### What you will do
The required output is the line containing "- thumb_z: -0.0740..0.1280" and every line after it, transcribed exactly through the end of the data below.

### Dataset extract
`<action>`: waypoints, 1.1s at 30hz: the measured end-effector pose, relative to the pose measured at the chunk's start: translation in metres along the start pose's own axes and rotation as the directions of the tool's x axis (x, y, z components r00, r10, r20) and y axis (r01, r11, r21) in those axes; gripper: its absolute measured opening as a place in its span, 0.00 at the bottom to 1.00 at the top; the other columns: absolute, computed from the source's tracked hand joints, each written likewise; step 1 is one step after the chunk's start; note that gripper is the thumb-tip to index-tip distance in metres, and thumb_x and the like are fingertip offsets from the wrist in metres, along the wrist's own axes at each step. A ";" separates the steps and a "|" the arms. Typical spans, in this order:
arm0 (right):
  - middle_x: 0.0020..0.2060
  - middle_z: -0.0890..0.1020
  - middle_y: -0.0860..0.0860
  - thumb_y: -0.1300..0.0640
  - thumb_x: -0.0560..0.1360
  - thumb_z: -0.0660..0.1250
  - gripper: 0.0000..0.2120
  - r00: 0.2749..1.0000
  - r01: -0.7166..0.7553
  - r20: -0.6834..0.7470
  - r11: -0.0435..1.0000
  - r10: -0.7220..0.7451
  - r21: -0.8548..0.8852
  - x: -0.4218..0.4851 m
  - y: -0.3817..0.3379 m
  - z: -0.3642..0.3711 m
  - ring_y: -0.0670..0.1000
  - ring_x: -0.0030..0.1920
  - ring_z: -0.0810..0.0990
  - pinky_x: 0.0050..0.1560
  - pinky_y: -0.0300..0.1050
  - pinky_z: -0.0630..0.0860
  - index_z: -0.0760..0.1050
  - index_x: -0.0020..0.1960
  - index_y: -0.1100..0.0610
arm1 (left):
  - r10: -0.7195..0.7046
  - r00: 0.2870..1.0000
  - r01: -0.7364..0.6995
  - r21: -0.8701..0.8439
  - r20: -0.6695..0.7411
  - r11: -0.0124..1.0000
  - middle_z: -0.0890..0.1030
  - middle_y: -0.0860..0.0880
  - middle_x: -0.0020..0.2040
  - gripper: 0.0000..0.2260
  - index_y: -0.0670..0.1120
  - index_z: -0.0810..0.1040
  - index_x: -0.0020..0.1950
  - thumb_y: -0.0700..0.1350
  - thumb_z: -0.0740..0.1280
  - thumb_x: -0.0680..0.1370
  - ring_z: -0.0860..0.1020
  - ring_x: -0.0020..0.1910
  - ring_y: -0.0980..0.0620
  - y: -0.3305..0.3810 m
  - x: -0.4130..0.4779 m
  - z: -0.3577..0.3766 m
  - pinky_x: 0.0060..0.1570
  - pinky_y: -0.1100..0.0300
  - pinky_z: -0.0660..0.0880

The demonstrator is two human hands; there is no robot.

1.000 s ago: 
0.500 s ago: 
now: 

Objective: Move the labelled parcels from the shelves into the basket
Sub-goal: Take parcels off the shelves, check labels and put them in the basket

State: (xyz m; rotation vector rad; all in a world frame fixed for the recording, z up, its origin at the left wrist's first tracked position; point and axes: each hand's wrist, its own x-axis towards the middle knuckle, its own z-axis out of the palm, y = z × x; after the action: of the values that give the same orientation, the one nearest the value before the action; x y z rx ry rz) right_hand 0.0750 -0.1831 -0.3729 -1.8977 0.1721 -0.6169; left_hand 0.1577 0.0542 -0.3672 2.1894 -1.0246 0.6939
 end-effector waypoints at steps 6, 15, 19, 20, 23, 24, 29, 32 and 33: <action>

### Your solution
  - thumb_z: -0.0740..0.1280
  - thumb_x: -0.0680..0.1370
  - ring_z: -0.0860..0.1020
  - ring_x: -0.0020..0.1910
  - ring_y: -0.0980..0.0620
  - y: -0.3305..0.3810 m
  - x: -0.4130..0.4779 m
  - z: -0.3577..0.3766 m
  - pinky_x: 0.0060..0.1570
  - pinky_y: -0.1100..0.0300
  - pinky_z: -0.0660..0.0880

The demonstrator is two human hands; there is no robot.

1.000 s ago: 
0.500 s ago: 
now: 

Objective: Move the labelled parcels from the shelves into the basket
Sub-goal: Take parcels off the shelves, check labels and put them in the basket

State: (xyz m; rotation vector rad; all in a world frame fixed for the recording, z up, its origin at the left wrist's first tracked position; point and axes: each hand's wrist, its own x-axis towards the middle knuckle, its own z-axis out of the palm, y = z × x; after the action: of the values that give the same orientation, the one nearest the value before the action; x y z rx ry rz) right_hand 0.0750 -0.1831 -0.3729 -1.8977 0.1721 -0.6169; left_hand 0.1577 0.0542 -0.3672 2.1894 -1.0246 0.6939
 end-effector waypoints at steps 6, 15, 19, 20, 23, 24, 29, 32 and 33: <action>

No more work is needed on this answer.